Nothings much more fun than having your brother sea sick and your going to dinner with the captain. You should have borrowed your brother's sailor cap.


----------



## GeorgiaXplant (Apr 27, 2015)

I should have worn the whole splendid outfit and probably would have if my mother had let me. Don't remember, but it wouldn't surprise me to find out that I asked.

stupid red sweater


----------



## Josiah (Apr 27, 2015)

Did any one ever run away from home? I did. I took my piggy bank and the family dog.  I got to come home in a police car.


----------



## GeorgiaXplant (Apr 27, 2015)

Gosh, Josiah. You and Jim and I might be the only ones who had adventures.
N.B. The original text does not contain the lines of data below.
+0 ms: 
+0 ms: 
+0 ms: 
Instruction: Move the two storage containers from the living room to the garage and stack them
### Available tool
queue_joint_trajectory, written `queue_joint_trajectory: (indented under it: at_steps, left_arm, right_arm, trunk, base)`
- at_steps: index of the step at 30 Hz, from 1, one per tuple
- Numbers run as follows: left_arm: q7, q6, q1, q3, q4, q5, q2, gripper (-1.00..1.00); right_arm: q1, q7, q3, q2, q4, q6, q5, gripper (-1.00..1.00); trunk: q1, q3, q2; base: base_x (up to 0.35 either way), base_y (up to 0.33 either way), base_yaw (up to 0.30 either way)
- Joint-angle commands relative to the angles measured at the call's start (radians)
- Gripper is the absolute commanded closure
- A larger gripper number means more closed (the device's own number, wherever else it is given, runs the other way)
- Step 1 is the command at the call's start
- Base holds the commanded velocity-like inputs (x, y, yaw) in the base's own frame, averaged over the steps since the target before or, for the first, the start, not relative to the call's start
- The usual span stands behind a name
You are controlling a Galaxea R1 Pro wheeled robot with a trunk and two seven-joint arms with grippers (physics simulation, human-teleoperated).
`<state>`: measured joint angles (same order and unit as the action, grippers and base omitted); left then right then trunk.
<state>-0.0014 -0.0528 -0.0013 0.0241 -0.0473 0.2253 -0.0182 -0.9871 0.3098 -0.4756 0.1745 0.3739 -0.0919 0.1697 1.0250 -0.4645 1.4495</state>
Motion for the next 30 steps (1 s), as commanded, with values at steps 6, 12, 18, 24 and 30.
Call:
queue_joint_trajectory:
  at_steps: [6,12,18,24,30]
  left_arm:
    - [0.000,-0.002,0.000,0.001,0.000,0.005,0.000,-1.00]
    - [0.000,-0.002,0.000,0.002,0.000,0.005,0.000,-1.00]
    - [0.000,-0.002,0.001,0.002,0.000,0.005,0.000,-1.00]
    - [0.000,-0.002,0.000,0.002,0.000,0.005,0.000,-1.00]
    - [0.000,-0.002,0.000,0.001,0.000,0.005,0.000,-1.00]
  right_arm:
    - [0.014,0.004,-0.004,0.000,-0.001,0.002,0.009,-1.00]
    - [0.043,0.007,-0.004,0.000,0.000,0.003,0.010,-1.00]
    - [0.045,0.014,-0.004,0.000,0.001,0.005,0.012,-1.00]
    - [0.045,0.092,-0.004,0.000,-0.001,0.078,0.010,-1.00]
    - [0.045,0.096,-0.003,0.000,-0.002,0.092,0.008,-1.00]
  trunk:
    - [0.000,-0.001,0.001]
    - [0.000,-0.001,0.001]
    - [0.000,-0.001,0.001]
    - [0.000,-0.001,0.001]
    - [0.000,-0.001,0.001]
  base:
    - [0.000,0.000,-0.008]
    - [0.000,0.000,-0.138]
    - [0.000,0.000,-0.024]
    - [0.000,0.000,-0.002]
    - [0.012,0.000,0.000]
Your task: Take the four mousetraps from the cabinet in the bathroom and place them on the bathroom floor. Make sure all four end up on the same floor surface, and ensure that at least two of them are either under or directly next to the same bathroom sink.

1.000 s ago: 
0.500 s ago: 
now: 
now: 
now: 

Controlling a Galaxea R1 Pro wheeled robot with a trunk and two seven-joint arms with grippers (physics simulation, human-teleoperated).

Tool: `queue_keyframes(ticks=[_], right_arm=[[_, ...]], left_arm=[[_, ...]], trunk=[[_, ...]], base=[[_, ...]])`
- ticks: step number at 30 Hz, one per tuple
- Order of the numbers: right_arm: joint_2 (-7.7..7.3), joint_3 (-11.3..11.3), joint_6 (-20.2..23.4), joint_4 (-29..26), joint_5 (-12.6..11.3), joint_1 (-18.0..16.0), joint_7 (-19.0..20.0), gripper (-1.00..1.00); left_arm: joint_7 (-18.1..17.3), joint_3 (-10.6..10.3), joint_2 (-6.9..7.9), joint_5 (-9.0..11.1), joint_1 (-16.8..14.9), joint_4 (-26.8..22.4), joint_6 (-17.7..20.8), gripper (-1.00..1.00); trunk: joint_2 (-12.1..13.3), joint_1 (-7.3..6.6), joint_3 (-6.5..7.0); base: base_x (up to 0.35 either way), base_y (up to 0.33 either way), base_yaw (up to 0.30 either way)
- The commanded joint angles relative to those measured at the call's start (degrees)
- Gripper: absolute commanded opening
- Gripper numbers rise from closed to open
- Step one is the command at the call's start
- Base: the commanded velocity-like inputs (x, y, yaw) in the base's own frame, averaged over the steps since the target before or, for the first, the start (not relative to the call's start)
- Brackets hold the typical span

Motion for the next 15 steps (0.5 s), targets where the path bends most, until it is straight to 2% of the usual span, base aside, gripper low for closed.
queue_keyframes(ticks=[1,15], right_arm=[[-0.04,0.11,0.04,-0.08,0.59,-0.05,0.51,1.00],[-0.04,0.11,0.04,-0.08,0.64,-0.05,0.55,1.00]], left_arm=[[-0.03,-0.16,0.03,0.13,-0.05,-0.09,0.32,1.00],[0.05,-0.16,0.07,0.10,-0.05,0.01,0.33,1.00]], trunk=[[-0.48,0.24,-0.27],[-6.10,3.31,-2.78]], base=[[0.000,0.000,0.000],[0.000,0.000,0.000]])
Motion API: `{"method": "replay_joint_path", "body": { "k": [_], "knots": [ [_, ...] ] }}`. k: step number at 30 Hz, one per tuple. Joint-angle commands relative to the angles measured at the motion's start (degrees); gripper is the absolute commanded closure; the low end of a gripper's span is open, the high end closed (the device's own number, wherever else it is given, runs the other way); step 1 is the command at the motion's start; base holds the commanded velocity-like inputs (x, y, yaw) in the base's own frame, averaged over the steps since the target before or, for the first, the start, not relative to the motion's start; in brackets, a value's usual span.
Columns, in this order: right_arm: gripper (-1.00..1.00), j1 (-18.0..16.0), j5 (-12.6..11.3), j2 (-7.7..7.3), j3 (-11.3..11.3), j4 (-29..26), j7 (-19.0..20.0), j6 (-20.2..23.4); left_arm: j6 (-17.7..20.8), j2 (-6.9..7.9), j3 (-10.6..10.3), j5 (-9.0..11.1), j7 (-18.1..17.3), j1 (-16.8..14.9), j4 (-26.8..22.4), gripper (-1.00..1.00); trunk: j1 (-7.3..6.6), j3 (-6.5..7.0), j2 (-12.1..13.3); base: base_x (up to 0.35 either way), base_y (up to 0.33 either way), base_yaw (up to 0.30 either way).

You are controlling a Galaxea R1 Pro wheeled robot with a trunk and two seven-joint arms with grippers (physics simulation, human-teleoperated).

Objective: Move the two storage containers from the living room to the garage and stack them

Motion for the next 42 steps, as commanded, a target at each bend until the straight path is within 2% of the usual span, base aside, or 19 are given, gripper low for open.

On the day after Christmas, 1946, I put my new doll in the new doll carriage that Santa brought me, put on my snowsuit and boots and ran away from one grandmother's house to the other grandmother's house. It was a distance of about a mile. I left in time to get to my other grandmother's house in time for lunch. Don't remember why I was running away. When I got to Grandma's, she called my mother (we were living with my maternal grandparents when we came back from Hawaii, while my parents were looking for a home to buy). My mother declared, like the Queen, "We are not amused."


----------



## Josiah (Apr 27, 2015)

This thread is young, it has legs.


----------



## Debby (Apr 27, 2015)

My childhood memories aren't something that I want to think about much so I think I'll abstain.


----------



## AZ Jim (Apr 27, 2015)

Well lets wait a little.  Others are searching their memories.


----------



## Shalimar (Apr 27, 2015)

Apparently I ran away from home at the age of three because my mother insisted I wear clothes. In protest at this infringement of my rights as a free child, I left, wearing only my shoes and a hat. I took the family dog, and all the cookies. We lived in a small first nation village where my mother taught school. When finally apprehended, I refused to speak English for three days, only Kwakiutl. That is how I earned my name, Ah-ha, little girl of Ahousat.


----------



## AZ Jim (Apr 27, 2015)

Still take an occasional stroll  like that?  If so what kind of shoes?


----------



## GeorgiaXplant (Apr 27, 2015)

Shoes, Jim. I didn't know men cared about shoes. I'm not much for shoes myself, but I'd be interested in hearing about the hat


----------



## Shalimar (Apr 27, 2015)

Georgia, I love hats and shoes. I have one of my grandmother's hats circ about 1915. Cream coloured with big brim, feathers, flowers, veil, handmade. Have the matching gloves. Wear it with my stilleto heels, and clothes!!


----------



## QuickSilver (Apr 27, 2015)

Josiah said:


> Did any one ever run away from home? I did. I took my piggy bank and the family dog.  I got to come home in a police car.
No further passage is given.